◆ Problem statement ◆
If a line in the data below contains the word "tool", copy it out.
++++++++++
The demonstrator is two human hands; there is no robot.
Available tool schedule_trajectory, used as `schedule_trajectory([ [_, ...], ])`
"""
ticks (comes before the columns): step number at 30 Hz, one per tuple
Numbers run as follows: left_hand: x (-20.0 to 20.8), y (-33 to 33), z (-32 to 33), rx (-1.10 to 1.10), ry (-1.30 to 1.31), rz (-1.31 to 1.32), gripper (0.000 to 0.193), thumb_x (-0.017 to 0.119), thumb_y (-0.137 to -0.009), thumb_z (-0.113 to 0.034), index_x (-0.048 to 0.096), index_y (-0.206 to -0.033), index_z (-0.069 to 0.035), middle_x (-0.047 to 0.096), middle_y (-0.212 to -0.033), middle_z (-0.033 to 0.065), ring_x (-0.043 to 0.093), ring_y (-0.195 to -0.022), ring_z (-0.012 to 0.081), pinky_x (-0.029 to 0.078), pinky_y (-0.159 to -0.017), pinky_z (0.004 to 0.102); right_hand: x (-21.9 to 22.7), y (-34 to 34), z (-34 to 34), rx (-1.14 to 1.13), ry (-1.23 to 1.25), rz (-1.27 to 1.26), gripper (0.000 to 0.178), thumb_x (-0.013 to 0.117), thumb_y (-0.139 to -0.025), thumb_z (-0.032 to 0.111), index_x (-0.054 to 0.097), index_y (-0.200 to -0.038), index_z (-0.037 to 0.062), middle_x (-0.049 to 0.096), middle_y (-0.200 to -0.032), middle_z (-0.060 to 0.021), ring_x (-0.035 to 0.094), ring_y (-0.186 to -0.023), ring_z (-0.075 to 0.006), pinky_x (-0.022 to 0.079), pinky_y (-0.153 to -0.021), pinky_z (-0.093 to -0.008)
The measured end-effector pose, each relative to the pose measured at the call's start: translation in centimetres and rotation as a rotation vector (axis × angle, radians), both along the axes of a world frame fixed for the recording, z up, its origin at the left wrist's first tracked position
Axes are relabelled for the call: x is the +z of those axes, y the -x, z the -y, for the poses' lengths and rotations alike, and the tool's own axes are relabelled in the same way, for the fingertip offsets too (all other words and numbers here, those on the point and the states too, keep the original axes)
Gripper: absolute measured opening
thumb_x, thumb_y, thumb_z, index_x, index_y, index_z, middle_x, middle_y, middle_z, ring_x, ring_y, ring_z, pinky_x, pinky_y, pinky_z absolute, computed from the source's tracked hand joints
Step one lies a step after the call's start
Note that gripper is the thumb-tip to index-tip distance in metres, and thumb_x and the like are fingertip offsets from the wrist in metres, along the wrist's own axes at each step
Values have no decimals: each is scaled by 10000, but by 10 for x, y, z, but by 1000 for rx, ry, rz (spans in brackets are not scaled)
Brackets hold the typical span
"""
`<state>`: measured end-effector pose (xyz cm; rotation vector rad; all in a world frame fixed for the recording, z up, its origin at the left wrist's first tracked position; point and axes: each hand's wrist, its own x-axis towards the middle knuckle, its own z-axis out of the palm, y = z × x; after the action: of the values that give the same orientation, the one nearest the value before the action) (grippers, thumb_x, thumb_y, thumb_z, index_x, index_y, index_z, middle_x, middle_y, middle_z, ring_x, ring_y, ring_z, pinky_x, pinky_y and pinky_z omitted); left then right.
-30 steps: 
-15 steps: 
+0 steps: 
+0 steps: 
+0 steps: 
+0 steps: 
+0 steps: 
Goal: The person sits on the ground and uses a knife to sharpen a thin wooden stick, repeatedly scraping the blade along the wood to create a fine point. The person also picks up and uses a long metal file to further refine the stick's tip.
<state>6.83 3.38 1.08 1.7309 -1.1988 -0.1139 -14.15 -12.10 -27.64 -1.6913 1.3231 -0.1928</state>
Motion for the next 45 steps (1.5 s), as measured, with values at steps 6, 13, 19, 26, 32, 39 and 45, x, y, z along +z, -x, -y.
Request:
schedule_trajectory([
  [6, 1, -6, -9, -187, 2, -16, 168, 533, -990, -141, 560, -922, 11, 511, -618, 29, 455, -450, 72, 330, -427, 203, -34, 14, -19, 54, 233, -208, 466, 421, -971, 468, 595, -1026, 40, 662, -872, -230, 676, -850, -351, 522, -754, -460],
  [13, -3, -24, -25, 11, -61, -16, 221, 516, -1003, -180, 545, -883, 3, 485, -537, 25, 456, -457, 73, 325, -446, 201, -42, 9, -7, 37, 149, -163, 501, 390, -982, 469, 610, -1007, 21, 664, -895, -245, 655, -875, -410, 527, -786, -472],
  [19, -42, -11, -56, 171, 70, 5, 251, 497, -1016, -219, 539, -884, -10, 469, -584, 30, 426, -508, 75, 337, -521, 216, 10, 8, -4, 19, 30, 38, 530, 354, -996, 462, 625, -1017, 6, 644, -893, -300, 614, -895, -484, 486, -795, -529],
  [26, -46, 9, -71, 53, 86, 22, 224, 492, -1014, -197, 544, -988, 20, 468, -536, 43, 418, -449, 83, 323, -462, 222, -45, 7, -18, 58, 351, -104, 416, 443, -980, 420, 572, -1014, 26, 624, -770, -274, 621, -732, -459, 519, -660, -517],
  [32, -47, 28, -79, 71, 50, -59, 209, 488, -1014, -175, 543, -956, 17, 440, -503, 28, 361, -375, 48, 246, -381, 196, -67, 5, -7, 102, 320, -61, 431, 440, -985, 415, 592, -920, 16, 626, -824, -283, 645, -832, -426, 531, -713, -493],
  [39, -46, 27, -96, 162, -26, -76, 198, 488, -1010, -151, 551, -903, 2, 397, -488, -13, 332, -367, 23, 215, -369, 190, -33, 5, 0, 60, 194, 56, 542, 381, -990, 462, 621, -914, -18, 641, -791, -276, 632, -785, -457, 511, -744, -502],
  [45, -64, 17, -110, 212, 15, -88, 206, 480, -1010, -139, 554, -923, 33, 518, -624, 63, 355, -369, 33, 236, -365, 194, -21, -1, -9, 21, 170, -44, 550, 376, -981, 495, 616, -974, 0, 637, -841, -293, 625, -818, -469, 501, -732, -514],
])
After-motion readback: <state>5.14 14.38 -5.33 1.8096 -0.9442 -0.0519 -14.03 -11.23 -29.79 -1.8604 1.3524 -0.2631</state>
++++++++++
◆ Response to this exercise ◆
Available tool schedule_trajectory, used as `schedule_trajectory([ [_, ...], ])`
Axes are relabelled for the call: x is the +z of those axes, y the -x, z the -y, for the poses' lengths and rotations alike, and the tool's own axes are relabelled in the same way, for the fingertip offsets too (all other words and numbers here, those on the point and the states too, keep the original axes)

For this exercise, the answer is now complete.